Velagala Sriramareddi And Others
v.
Karri Sriramareddi, Being Minor By Certified Guardian G. Bhima Rao

(High Court Of Judicature At Madras)

Civil Miscellaneous Petition No. 4772, 4773, 4774 & 4775 Of 1941 | 16-09-1941


Burn & King, JJ.

After hearing the arguments on these miscellaneous petitions we have found it necessary to refer to a Full Bench the question whether the case of Somasundaram Chettiar v. Karuppan Chettiar (51 L.W. 606) has been correctly decided.
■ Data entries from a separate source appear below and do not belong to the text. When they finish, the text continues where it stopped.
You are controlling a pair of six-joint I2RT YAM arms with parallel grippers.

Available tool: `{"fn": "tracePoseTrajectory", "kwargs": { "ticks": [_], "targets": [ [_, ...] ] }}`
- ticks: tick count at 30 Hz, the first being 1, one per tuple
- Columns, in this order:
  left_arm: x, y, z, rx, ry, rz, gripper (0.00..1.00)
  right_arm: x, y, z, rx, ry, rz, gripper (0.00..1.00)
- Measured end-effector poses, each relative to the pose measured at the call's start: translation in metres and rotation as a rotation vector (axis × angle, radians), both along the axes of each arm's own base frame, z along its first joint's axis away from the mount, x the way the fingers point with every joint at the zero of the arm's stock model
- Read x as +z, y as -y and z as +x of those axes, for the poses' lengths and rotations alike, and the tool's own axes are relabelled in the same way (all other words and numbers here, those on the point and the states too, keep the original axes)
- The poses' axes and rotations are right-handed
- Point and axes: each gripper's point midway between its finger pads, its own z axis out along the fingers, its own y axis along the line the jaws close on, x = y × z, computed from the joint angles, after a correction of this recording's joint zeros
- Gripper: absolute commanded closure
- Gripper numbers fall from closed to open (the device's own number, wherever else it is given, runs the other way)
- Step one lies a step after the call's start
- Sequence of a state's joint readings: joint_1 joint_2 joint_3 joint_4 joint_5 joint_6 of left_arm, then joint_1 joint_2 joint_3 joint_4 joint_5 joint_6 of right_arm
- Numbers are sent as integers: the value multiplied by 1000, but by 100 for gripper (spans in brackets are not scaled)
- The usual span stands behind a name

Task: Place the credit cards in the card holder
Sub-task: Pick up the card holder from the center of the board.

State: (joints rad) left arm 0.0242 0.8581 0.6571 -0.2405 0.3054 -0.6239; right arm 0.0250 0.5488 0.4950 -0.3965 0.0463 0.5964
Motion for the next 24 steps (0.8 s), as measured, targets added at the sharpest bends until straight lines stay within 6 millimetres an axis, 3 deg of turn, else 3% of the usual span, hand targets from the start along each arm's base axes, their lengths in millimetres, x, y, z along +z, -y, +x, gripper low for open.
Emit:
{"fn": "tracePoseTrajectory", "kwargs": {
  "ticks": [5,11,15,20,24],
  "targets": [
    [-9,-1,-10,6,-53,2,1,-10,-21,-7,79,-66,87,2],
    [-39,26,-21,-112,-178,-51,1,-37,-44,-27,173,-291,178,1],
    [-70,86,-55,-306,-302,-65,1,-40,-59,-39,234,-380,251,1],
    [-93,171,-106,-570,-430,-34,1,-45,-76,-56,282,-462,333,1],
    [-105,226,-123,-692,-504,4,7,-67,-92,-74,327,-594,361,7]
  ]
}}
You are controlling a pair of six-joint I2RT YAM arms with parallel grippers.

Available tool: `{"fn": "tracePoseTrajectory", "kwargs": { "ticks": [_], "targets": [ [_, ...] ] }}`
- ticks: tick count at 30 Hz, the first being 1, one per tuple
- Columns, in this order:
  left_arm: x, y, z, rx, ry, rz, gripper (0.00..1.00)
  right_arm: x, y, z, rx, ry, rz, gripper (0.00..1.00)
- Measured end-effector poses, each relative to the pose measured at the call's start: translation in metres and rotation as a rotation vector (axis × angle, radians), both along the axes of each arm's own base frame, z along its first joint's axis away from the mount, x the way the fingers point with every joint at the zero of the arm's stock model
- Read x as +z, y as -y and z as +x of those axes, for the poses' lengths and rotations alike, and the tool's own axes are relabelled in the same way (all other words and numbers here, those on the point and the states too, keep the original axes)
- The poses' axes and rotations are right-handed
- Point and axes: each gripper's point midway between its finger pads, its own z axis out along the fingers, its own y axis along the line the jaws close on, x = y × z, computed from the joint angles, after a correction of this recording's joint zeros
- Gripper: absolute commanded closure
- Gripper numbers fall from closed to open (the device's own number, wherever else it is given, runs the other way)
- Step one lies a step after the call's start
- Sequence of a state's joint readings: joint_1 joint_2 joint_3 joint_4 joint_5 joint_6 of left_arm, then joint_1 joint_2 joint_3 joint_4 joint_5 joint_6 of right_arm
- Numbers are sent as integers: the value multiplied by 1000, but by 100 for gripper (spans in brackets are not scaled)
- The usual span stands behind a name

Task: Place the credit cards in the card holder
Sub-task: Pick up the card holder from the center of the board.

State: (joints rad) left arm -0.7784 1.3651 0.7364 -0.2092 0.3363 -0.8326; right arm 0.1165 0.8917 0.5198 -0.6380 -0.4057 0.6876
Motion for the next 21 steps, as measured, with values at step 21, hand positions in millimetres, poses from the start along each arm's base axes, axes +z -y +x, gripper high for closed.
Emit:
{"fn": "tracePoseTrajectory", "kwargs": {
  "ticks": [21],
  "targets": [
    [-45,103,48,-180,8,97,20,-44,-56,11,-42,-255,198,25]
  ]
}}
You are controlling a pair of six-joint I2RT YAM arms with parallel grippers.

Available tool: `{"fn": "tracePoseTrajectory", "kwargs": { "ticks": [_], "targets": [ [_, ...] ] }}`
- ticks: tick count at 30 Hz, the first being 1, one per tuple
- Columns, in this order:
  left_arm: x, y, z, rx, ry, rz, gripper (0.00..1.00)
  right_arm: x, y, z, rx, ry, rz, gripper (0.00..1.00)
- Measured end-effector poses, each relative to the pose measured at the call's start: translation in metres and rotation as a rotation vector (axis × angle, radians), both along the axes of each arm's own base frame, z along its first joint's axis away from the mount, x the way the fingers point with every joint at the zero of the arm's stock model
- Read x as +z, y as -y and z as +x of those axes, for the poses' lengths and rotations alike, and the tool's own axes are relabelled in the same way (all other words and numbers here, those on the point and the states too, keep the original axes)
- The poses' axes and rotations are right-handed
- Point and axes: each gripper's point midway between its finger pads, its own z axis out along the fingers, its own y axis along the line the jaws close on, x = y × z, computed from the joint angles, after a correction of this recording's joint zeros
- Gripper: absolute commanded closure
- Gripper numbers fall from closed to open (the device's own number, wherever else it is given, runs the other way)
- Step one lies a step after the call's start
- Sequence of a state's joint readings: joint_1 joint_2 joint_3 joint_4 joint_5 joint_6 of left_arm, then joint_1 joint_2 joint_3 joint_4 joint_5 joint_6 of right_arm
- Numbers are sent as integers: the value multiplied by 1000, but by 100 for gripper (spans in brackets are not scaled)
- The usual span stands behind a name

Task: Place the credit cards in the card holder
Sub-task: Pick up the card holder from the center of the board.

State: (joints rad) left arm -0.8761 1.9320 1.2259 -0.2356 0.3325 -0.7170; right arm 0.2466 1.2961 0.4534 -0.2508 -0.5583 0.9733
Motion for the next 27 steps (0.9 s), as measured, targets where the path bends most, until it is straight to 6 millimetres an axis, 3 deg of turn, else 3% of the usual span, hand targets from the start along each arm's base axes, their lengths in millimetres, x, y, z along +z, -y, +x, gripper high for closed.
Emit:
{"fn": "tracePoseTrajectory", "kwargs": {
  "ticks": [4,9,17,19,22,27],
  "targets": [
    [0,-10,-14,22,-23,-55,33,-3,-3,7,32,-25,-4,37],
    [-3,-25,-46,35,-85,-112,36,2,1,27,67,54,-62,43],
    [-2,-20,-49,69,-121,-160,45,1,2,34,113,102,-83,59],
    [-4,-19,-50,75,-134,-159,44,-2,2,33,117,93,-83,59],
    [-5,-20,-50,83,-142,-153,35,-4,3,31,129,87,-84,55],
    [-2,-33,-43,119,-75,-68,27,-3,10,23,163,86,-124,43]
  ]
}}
There is no doubt about the facts. The plaintiff (a minor in O.S. No. 61 of 1936 on the file of the Subordinate Judge of Ellore) sued to recover the money due on a mortgage. The learned Subordinate Judge gave him a decree for part of the amount claimed. In A.S. No. 297 of 1938 the plaintiff appealed from this decree in so far as it disallowed part of his claim. In A.S. No. 349 of 1938 defendants 1 to 12 in the suit, who are members of the family of defendants 1 to 4, (the mortgagors) appealed against th e decree, claiming that the suit should have been entirely dismissed. On the 21st August 1941 we allowed A.S. No. 297 with costs and dismissed A.S. No. 349 with costs. C.M.P. No. 4772 is an application by the appellants in A.S. No. 349 of 1938 in which they pray that this Court may be pleased to give appropriate directions for scaling down of the debt under the decree which would now be passed in accordance with the judgment of this Honourable Court in the above appeal and A.S. No. 297 of 1938, under the provisions of the Madras Act IV of 1938 and pass such other order or orders as this Honourable Court may deem fit in the circumstances of the case. C.M.P. No. 4773 is a similar application by the same parties, the first twelve respondents, in A.S. No. 297. C.M.Ps. Nos. 4774 and 4775 are applications to stay the drafting of the decrees in A.S. Nos. 349 and 297 of 1938 pending the disposal of the other two applications for scaling down the decree debt.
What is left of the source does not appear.